Furtado Coelho entendeu que não ficou provada a intenção de Bruno Henrique em nenhuma das duas hipóteses.
Choy foi um dos que levaram mais tempo votando na continuação do julgamento. Ele fez menção a uma tabela comparativa entre os condenados nos casos de manipulação descobertos pela operação Penalidade Máxima, em 2023. Aí, traçou um paralelo com os fatos e provas do caso Bruno Henrique.
Quais as condutas? Houve aliciamento de jogadores, recebimento de vantagem financeira, comprovantes bancários, confissão/delação, prejuízo à equipe e conversas de Whatsapp? Para o auditor, o caso Bruno Henrique só teve resposta positiva no último item.
Um dos condenados na leva anterior de manipulação foi o meia-atacante Thonny Anderson, então no ABC: levou multa de R$ 40 mil.
E O FLAMENGO?
A postura do Flamengo de vir ao julgamento e dizer deliberadamente que orientou Bruno Henrique a tomar cartão contra o Santos, em 2023, para que ele ficasse suspenso contra o Fortaleza convenceu a maioria dos auditores.
Foram apenas dois votos que ignoraram esse ponto como decisivo, pedindo, então, a condenação no artigo 243. Mas, em geral, a linha de defesa do clube "colou".

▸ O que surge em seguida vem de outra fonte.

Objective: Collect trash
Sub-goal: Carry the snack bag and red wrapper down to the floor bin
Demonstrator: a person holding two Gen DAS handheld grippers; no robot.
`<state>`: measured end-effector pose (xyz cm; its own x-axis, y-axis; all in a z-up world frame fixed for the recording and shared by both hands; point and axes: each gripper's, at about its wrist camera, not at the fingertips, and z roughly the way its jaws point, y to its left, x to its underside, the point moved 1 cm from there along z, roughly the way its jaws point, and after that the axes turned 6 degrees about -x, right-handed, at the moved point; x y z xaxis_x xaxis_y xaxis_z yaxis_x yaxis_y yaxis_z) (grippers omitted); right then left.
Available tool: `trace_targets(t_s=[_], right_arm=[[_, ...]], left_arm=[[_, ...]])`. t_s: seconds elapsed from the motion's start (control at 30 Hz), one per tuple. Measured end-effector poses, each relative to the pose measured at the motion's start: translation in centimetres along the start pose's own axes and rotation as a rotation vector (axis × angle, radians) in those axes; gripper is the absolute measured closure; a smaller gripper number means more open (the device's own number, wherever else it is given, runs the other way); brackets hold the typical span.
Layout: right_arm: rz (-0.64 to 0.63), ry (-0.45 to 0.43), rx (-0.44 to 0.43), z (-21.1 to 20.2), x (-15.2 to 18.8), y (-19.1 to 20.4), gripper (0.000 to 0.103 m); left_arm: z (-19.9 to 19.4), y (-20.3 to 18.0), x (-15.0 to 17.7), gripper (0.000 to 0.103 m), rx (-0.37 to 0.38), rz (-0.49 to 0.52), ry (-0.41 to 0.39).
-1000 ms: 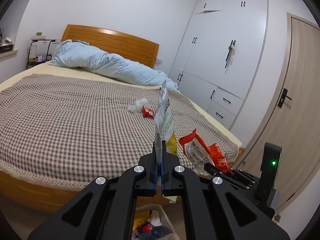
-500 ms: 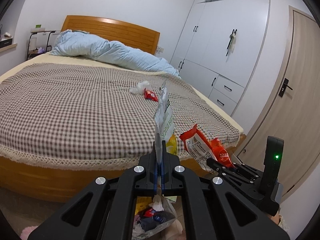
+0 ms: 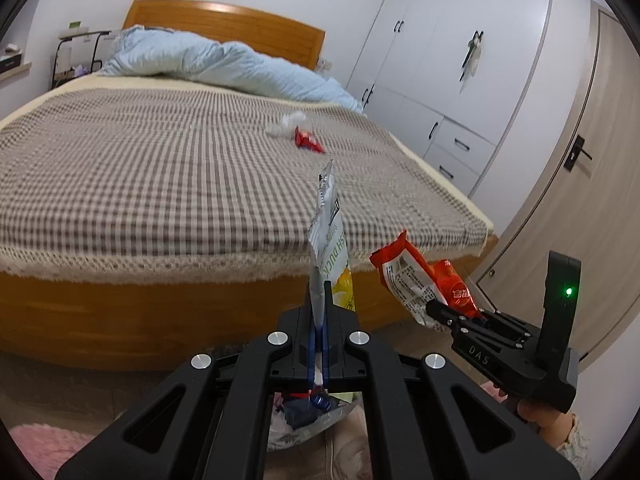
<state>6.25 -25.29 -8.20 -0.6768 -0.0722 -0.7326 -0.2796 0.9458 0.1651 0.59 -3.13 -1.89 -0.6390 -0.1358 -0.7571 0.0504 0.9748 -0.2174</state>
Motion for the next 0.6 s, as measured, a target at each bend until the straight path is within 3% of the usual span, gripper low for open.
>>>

Nesse contexto, o presidente do STJD, Luís Otávio Veríssimo Teixeira, disse: "O que não pode é o atleta tomar decisão à revelia e comunicar o mercado a respeito disso".
Como lidar com a informação privilegiada, então? Os seis votos convergiram para enquadrar Bruno Henrique por causa do desrespeito ao artigo 103 do Regulamento Geral de Competições da CBF.
"A CBF, de forma complementar, a exercer sua competência normativa, previu um texto que não tem dúvida nenhuma e compreende a melhor adequação da conduta. Nenhum texto sintetiza melhor: 'Compartilhar informação sensível, privilegiada ou interna que possa assegurar uma vantagem injusta e acarretar a obtenção de algum ganho ou seu uso para fins de aposta'", afirmou o presidente do STJD.
E para punir desrespeito de regulamento, vem o artigo 191 do CBJD. A multa de R$ 100 mil é a pena máxima no artigo.
A LEGISLAÇÃO VAI SER ATUALIZADA?
O caso Bruno Henrique serviu também para um reforço do coro por uma atualização no CBJD. O documento é de 2009, bem anterior à onda moderna de site de apostas e a regulamentação da atividade em solo brasileiro.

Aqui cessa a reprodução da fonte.